The episode also had some of the show's most effects intensive scenes done yet. Animatronic versions of both the small and large Polymorph creature versions were created. The small version was voiced by production manager Mike Agnew. The larger model, which was prone to tipping over, collapsed before the final shot. Blue screen was used to shoot the creature and added to existing footage of the crew. To achieve the Polymorph morphing into all the different objects the traditional locked-off camera and jump-cut procedure was used. The newly introduced Bazookoids provided more video effects as two heat-seeking laser bolts were fired and ended up chasing the Cat. The heat-seekers were given sound effects borrowed from the lightsabers of Star Wars.

Guest appearances included actress Frances Barber who took on a scene as 'Genny Mutant', Kalli Greenwood, who played Rimmer's mother, and the show's first appearance of Rimmer as a young boy, played by Simon Gaffney.

Grant and Naylor's script for the episode was collected in the 1993 book Primordial Soup.

==Cultural references==
The scene where the polymorph shapeshifts into Lister's boxer shorts has a literary parallel in Damon Knight's 1964 short story "Maid to Measure" where a jealous and witchy lady literally changes into a bikini for the use of the woman who's her deadly rival.

==Reception==
The episode was originally broadcast on the British television channel BBC2 on 21 November 1989, and was well received by fans, many considering it to be the series' best. It came second in a Red Dwarf Smegazine readers poll, gaining 9.3% of the votes.

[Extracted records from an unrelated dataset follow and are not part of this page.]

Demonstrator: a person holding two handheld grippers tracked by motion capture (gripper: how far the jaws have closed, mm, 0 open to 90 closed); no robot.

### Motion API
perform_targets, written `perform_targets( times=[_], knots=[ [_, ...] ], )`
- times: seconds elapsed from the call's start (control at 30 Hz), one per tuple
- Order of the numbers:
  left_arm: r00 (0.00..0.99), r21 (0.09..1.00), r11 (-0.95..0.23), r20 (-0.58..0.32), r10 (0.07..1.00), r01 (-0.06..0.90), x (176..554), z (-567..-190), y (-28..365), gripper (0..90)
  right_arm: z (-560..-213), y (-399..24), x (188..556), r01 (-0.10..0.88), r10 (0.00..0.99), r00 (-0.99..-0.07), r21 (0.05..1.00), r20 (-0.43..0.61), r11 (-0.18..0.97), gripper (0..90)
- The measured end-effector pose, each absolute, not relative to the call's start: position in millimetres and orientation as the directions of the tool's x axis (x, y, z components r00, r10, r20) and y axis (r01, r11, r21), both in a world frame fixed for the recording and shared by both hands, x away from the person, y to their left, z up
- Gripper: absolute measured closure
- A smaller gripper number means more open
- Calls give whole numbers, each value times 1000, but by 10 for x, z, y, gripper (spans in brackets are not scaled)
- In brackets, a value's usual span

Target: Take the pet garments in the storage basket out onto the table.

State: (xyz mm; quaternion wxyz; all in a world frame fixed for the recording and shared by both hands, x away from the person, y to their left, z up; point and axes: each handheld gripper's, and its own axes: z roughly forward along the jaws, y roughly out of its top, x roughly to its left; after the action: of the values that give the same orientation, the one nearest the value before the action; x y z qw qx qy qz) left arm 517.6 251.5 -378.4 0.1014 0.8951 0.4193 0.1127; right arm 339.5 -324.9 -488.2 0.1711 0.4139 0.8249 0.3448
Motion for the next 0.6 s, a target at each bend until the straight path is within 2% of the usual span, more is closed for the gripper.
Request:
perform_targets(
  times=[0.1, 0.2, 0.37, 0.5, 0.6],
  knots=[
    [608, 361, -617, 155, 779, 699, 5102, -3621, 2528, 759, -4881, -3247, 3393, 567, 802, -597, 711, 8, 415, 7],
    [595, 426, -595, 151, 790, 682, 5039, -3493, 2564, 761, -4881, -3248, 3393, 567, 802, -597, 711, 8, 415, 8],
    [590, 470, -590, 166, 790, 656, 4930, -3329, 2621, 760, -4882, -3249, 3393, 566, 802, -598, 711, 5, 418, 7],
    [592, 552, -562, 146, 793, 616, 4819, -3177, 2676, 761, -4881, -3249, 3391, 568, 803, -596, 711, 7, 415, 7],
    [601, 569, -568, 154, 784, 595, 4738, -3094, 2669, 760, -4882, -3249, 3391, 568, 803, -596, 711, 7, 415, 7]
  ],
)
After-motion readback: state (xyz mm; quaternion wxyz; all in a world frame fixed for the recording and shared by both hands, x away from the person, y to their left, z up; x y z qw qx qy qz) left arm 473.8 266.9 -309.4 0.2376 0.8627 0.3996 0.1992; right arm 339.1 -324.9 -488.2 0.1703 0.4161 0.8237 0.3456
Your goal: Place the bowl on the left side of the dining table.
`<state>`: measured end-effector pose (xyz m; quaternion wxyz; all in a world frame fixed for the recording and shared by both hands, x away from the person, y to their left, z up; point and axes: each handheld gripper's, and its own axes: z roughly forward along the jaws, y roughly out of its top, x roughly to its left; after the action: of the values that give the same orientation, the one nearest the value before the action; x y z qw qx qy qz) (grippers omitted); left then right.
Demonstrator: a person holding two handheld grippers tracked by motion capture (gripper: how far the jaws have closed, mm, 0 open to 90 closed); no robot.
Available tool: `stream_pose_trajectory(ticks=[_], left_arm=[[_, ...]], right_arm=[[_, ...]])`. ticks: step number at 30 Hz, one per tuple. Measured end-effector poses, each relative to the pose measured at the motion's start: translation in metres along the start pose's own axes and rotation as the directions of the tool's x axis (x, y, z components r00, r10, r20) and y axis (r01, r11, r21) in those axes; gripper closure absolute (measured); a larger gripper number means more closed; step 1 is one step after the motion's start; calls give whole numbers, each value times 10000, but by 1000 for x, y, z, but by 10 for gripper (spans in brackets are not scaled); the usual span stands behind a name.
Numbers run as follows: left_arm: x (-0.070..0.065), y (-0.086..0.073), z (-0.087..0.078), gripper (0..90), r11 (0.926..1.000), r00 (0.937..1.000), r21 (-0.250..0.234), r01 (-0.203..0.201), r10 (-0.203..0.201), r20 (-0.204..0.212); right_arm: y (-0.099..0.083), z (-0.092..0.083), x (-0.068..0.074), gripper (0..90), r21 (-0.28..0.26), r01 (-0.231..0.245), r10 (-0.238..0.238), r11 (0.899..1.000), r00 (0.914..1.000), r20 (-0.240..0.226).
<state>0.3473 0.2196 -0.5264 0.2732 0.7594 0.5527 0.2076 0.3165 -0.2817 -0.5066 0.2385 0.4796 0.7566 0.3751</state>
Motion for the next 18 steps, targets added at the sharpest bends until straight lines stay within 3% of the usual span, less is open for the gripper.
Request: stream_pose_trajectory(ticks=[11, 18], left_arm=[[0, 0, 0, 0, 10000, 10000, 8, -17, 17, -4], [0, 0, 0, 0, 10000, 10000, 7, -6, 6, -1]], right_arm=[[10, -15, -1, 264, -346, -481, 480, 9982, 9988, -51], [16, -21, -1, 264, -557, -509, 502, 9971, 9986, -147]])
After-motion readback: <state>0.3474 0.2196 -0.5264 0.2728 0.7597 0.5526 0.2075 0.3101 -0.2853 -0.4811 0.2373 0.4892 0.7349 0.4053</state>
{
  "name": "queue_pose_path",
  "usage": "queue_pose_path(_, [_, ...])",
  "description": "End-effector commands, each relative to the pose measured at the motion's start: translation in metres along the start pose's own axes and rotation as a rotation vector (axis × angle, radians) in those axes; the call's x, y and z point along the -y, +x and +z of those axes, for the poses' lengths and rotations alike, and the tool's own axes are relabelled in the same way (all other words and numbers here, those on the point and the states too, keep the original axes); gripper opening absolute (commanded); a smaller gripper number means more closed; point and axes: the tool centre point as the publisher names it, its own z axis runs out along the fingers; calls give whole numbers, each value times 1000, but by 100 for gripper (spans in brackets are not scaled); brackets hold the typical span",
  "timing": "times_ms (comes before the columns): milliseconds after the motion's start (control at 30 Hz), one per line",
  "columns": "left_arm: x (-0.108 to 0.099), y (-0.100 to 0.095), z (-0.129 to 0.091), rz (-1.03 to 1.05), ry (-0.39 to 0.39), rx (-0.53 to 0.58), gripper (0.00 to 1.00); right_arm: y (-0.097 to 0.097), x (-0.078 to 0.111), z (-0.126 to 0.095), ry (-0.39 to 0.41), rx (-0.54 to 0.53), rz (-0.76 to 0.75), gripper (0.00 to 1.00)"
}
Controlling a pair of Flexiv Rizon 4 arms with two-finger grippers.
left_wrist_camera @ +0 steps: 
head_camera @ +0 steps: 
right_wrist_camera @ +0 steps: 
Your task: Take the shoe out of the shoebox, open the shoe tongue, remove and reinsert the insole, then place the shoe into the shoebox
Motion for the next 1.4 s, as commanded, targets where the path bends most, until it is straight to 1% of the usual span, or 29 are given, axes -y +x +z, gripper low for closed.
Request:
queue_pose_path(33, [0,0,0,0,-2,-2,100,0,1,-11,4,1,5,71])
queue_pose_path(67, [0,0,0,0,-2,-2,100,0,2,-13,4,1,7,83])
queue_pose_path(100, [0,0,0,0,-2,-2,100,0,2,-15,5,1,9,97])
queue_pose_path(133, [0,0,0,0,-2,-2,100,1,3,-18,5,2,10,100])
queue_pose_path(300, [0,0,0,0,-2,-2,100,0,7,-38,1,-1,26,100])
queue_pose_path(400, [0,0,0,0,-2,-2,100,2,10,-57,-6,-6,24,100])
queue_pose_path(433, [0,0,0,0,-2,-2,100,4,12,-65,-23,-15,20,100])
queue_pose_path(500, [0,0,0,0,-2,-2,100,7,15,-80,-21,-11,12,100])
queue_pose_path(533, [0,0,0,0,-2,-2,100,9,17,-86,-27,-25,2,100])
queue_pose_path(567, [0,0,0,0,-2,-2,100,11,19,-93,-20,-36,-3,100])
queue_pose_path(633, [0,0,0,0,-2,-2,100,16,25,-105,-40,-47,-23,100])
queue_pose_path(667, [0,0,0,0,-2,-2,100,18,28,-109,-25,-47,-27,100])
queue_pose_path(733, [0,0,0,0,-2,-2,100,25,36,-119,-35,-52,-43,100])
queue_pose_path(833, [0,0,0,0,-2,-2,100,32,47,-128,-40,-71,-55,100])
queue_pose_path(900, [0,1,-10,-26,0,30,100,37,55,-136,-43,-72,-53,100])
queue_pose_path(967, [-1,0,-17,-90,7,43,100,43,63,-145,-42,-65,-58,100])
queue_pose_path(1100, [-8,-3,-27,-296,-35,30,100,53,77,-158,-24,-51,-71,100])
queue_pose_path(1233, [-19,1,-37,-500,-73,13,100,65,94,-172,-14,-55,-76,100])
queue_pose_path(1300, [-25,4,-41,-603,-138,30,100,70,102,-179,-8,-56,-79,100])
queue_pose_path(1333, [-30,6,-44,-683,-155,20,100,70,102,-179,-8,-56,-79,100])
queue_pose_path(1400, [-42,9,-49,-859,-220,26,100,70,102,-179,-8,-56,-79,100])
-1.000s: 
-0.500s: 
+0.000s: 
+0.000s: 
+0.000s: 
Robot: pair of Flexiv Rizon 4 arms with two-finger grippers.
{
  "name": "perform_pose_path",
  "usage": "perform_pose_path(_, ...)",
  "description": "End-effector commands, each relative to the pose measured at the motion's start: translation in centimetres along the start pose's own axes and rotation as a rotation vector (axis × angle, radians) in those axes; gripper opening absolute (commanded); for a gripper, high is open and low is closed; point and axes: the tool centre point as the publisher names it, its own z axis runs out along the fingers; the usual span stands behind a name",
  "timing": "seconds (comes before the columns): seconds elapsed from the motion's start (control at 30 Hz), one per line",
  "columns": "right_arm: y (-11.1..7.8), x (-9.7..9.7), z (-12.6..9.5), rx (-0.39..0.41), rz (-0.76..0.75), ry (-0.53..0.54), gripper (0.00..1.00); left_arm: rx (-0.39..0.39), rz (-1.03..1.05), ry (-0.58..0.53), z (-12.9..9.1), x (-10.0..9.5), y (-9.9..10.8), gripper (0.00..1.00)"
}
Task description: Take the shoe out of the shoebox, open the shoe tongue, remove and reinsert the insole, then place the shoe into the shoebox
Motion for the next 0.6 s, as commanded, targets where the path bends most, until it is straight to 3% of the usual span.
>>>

On the Series III DVD the producers mention "Polymorph" as one of their favorite episodes from the series.

A 2004 review for DVD Talk described it as "a great episode because the actors really have fun with their newly transformed attitudes." Writing in 2017 for CultBox, Sophie Davies said it is "one of Red Dwarf III's most memorable episodes" and also highlights the changed personas as a "standout".

==Remastering==

Changes to "Polymorph" include:
- The original pre-opening credits warning for viewer discretion on the following episode has been removed.
- A scene near the beginning with The Cat being disgusted by Lister's choice of cutlery was removed
- The polymorph entering Red Dwarf CGI duct systems has been added.
- Lister wrestling with the dummy snake has been re-worked and tightened.
- Kryten's lines have been re-dubbed to remove the English accent from a cargo bay scene.
- Mrs Rimmer's voice has been re-dubbed with a new actress to fit in more with the character.
- The end sequence of the second Lister following the crew has been replaced with an epilogue shot, which explains that the second polymorph hid in Lister's clean underpants drawer and died of old age.

==See also==
- Better Than Life novel which uses, and expands on the Polymorph premise.
- "Emohawk: Polymorph II", an episode from Series VI which is a pseudo-sequel.